Things I did as a child (some of which are still there, just subtler/quieter):
I got more upset than most children if a routine was upset. If routine changed or item moved from where it was “supposed to be”, I got really anxious. (Rigidity in routine)
I repeated kindergarten because my first year, I was not at the same emotional maturity as the other kids. (Delayed emotional maturity.)
I greatly preferred to play by myself.
I was heavily teased for being The Weird Kid.
I had atypical interests compared to my peers.
I had a Thing that I would obsess over--sometimes for years. The Titanic, Egypt, unicorns and dragons, along with more minor ones sometimes. I could tell you like every fact ever about those subjects. (Fact: The Titanic was 882.5 ft. long.)
Very heavy texture sensitivity. There were (and are) certain fabrics that I just CANNOT wear, because they irritate me or drive me crazy. Doesn’t feel good. (Kaj and I call these things Bad Feels.)

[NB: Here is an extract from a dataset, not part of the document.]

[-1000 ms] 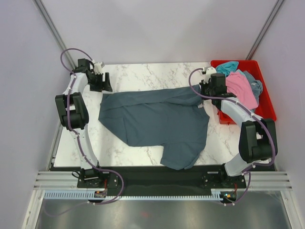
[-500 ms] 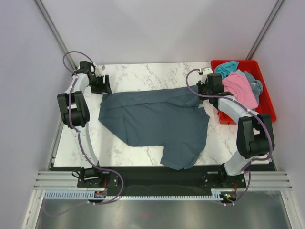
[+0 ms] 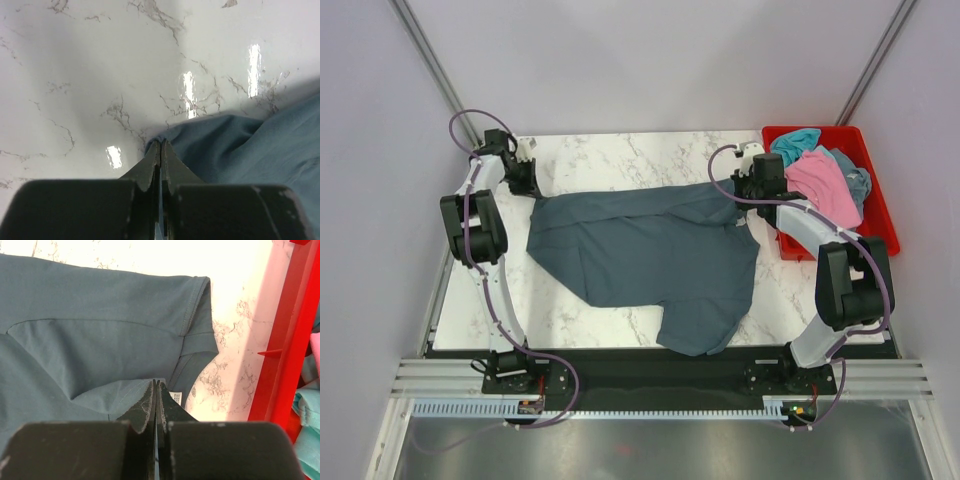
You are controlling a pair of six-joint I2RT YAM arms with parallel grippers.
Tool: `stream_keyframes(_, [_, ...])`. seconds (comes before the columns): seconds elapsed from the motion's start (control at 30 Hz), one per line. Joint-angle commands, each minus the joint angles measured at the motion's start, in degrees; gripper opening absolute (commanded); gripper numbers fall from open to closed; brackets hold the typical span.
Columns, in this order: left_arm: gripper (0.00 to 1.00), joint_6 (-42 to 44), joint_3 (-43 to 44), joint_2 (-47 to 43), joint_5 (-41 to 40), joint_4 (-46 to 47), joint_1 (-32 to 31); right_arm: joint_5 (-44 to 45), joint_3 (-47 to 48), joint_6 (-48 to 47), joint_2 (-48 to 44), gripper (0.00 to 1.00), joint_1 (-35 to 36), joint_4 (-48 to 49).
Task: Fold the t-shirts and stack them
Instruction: Fold the tshirt
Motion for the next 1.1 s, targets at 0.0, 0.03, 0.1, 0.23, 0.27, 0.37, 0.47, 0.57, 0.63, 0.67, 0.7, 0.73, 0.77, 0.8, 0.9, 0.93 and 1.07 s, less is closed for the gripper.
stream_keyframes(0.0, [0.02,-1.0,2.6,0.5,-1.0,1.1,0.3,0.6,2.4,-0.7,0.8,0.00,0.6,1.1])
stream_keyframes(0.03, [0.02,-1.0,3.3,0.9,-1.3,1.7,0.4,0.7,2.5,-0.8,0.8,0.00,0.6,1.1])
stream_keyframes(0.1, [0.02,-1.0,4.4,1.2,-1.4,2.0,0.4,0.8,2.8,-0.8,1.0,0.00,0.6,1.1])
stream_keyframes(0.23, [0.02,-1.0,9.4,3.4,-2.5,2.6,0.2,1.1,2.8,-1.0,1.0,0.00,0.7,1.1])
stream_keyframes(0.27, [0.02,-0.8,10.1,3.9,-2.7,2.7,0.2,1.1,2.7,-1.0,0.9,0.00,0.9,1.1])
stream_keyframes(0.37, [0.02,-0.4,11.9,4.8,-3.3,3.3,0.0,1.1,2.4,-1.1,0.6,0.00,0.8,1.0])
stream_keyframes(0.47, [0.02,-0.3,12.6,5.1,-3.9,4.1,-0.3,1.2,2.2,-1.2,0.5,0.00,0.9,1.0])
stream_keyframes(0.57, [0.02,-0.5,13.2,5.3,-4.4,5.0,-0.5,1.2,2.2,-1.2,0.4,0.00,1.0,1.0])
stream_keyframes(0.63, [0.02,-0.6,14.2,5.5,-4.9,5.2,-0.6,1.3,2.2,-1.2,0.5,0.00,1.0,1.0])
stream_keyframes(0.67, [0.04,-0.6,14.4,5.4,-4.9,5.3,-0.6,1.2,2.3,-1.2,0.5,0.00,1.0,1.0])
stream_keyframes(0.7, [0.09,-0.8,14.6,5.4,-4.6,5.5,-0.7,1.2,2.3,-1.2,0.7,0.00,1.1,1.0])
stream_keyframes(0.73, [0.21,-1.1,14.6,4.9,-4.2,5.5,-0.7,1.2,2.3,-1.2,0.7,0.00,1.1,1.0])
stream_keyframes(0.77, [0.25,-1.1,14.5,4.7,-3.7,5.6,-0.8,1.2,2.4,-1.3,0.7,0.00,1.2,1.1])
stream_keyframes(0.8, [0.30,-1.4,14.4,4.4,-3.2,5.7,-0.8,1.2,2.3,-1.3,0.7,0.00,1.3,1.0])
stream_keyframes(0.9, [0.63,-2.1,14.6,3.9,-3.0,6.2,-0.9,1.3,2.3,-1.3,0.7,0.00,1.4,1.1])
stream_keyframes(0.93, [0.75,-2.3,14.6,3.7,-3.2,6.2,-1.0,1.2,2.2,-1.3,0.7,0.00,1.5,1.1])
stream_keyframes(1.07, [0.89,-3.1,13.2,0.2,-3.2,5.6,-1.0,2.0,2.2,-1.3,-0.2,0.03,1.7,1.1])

I didn’t talk a lot, but I was known for being very wordy as a kid. Advanced words. “Absent-minded professor” was my nickname because I knew a whole bunch of weird, niche facts about a subject and could understand the wobble of the earth’s axis in third grade.
Excelled in math and data and reading, tended to do poorly in more abstract subjects.
Did not make friends easily.
Tended to be the butt of jokes because I did not understand said jokes were about me.
Very sensitive to noises. I would complain about things being too loud that were perfectly normal to other people.
LOTS of trouble regulating emotions. I was the kid who could cry or yell at the drop of a hat, seemingly out of nowhere.
I was the Weird Horse Girl
Things that are and have always been true:
Maintaining eye contact is not upsetting, but is very uncomfortable for me. It usually either feels too intimate or too confrontational, I only really do it with people I know.
I’m sensitive to lights, and to clinking noises. Meltdowns as an adult look more like I’m getting really irritable, then getting really overwhelmed and having trouble concentrating, then needing to cry because I’m having a panic attack if it gets too bad don’t FUCKING TALK TO ME IT’S TOO MUCH.
Sometimes food textures are just too weird to eat. Especially vegetables. Don’t like crunchy vegetable texture.
I do stim though it’s usually more subtle. My most obvious one is a stim I call “Thinky/Thinking Fingers,” where I’ll be in the kitchen, and I just can’t help myself from wiggling my fingers while I’m looking through the cupboard or just. Looking around the kitchen trying to figure out what ingredients to get or food to make. I also like to chew on things.
I tend to do weird little movements like slapping my desk really fast when I’m excited, making lots of small bounces in place, getting excited and responding with some weird gesture instead of speaking (THEN speaking).
T-rex arms are a very common posture for me. (It’s just THING in autism sometimes.)
Absolutely never outgrew fixations and things I obsess over look at the AUs.
I’ve done a LOT of practicing to be good at speaking and I tend to be the class clown, so it’s hard to see, but my natural speaking voice is very monotonous. Were it not for social anxiety/wanting to make people laugh, I would not be very expressive.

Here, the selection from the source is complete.